Leadership isn’t as big a deal as people make it out to be, IF you have a vibrant organization people believe in. New people step up, and they’re competent enough. Genius leadership is very rare, and a good organization doesn’t need it, though it’s welcome when it exists. As long as the organization knows what it’s supposed to do (kick Americans out of Afghanistan) and everyone’s motivated to do that, leadership doesn’t need to be especially great, but it will be generally competent, because the people in the organization will make it so.Even better is his commentary on how this applies to the corrupt institutions of the United States:
American leaders are obsessed with leadership because they lead organizations where no one believes in the organization’s goals. Or rather, they lead organizations where everyone knows the leadership doesn’t believe in its ostensible goals. Schools are lead by people who hate teachers and want to privatize schools to make profit. The US is lead by men who don’t believe in the Constitution or the Bill of Rights. Police are lead by men who think their job is to protect the few and beat down the many, not to protect and serve. Corporations make fancy mission statements and talk about valuing employees and customers, but they just want to make a buck and will fuck anyone, employee or customer, below the c-suite. They don’t have a “mission” (making money is not a mission, it’s a hunger if it’s all you want to do), they are parasites and they know it.I think he's on to something, that this is a form of projection, the common fallacy where one assumes others think or are motivated by the same things as yourself. American institutions, particular in government are stymied by both the necessity of careerist caution (see: Shirley Sherrod) and the true lack of honest information about what the organization is supposed to be doing. Even to the extent there are people with initiative who are willing to act in the absence of instruction from above, they don't know what behaviours would be rewarded and the consequences of perceived failure (even just having a right wing clod decide to make you a target) are severe.

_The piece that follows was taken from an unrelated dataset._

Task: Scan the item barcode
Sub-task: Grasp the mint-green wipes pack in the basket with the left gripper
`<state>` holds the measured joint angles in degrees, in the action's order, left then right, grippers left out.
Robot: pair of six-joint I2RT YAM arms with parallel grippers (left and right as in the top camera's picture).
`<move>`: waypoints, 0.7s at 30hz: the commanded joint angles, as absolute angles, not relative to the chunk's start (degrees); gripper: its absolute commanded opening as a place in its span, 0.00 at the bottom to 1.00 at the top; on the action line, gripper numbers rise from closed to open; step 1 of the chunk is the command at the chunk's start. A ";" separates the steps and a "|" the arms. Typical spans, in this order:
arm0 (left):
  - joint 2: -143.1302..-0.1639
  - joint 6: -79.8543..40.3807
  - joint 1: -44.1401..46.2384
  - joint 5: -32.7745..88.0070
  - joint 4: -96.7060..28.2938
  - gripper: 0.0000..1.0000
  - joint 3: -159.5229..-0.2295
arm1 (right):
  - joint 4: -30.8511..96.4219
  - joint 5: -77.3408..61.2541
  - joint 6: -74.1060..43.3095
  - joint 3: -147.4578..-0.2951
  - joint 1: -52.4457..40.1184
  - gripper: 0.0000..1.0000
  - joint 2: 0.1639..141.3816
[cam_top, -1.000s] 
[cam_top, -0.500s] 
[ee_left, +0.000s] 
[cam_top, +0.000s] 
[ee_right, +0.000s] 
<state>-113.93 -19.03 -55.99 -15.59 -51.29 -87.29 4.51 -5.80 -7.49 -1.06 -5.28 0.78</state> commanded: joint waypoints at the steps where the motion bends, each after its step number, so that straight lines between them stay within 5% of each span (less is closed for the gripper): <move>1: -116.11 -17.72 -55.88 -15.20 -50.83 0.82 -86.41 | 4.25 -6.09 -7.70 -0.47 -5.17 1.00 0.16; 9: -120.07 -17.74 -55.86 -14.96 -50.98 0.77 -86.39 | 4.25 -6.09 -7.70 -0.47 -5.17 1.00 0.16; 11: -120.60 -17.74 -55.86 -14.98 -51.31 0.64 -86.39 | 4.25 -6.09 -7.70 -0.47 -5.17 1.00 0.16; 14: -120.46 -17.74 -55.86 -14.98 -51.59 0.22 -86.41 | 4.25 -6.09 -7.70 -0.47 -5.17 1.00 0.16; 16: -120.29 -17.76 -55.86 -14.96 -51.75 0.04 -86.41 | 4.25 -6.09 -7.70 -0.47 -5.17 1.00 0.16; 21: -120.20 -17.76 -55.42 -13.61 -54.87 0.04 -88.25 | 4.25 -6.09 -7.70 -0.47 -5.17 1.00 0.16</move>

As I mentioned in the comments at Ian's place, this feature of the Taliban is actually well understood in military doctrine. The Germans brought it to prominence in WW2 with a concept they called "Auftragstaktik." It explicitly demands, as a matter of military strategy that each leader give his subordinates the main mission and leave as much detail on how to implement to them. In fact, it even allowed for cases of disobeying orders so long as this was done to facilitate the ultimate mission of the organization. Subordinates could make errors and not be punished. All of this is highly ironic for the German Army in its role as the military of a fascist dictatorship, but the doctrine long predates the Nazis and to my knowledge had nothing to do with them (Hitler was a notorious micromanager much to his own disadvantage).
I don't know if the Taliban consciously models themselves on this basis, but it is probably a more or less automatic necessity of running an insurgent organization that must operate in constant fear of overwhelming force being brought down anywhere they are detected. There just isn't room to micromanage.
None of this is to get too far into a tactical or strategic debate over how to fight the war in Afghanistan, but rather to highlight the efficiency costs of corrupt institutions and how the basic utilitarian logic of society can crumble as it becomes increasingly focused on the whims of the overlords rather than representing small d democratic impulses. Increasingly American institutions don't function because they can't, and this is costing lives when it comes to fighting organizations not so encumbered.